Those who equate juvenile justice reform with better institutions should consider the California lesson. For the past 13 years, the state’s youth correctional system operated under court monitoring due to its failure to provide rehabilitative services or a safe environment.
The “Farrell lawsuit,” brought by the Prison Law Office, cited a list of institutional abuses that have plagued the American juvenile justice system since the 19th century. Rather than places of rehabilitation, California youth correctional facilities were institutions of rampant violence, abuse and mismanagement. The lawsuit demanded that the state make changes to eliminate the violence and promote a rehabilitative environment.
This past February, the Farrell lawsuit came to an end, with both sides declaring success and promising a new era in California youth corrections. Almost immediately, the state’s youth corrections system, the Division of Juvenile Justice (DJJ), dispatched staff to California juvenile courts and county departments to urge increased commitments.

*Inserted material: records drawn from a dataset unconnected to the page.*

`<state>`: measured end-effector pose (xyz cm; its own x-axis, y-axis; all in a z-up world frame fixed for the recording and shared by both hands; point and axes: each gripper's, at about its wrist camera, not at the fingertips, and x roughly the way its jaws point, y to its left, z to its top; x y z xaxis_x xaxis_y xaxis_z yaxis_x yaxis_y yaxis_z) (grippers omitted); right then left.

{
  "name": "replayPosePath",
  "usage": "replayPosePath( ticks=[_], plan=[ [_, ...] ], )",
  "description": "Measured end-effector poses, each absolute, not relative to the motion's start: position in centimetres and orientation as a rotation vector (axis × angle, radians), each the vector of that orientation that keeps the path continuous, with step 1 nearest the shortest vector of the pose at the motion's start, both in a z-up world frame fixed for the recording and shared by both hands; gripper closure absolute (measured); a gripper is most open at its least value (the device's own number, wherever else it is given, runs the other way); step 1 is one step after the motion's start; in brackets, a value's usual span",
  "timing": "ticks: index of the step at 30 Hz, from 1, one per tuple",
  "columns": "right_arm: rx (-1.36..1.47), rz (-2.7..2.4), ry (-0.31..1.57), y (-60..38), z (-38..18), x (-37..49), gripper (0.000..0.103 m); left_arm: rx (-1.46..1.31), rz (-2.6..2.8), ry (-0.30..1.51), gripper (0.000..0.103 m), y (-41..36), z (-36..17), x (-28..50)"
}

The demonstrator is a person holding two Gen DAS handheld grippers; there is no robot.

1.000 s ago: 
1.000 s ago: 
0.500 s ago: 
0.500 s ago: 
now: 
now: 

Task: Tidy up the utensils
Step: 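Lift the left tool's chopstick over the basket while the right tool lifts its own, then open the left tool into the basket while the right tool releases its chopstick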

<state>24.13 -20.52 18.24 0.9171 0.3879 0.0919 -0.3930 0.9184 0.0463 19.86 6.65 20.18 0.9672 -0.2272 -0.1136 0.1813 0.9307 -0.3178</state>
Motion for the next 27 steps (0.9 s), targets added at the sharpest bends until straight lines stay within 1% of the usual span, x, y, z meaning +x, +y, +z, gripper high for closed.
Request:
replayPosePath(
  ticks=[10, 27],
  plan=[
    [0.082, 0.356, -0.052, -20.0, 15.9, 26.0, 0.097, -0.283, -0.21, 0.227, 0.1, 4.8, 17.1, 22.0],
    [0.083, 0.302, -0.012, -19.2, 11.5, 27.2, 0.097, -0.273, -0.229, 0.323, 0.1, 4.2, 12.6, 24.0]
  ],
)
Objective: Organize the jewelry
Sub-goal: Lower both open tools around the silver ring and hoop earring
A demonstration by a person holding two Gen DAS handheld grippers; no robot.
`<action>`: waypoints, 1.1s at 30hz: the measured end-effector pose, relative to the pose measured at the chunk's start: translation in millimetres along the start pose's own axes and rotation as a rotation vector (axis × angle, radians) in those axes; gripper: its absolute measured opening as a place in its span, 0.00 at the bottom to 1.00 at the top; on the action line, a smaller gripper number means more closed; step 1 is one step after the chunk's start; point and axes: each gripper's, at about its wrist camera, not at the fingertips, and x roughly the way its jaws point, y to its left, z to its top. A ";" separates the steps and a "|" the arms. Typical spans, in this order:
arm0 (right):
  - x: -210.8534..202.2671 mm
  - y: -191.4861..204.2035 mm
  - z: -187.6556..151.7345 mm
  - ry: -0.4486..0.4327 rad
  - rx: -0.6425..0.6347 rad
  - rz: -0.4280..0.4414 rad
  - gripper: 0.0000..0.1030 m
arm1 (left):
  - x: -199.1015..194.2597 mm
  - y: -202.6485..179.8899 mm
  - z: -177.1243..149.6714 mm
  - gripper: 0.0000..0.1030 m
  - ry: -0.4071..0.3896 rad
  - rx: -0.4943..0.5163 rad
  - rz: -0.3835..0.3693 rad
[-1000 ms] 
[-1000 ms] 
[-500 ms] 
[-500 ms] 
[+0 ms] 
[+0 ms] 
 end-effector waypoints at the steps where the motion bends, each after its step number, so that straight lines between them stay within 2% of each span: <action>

Since the state institutions had long been used as a convenient dumping ground for challenging, high-needs youth by many county juvenile justice systems, the impact was almost immediate. With DJJ collaborating with district attorneys and probation staff to convince judges that the facilities were truly reformed, our agency, the Center on Juvenile and Criminal Justice (CJCJ), began receiving alarming reports from juvenile defenders throughout the state about unprecedented increases in DJJ recommendations and commitments.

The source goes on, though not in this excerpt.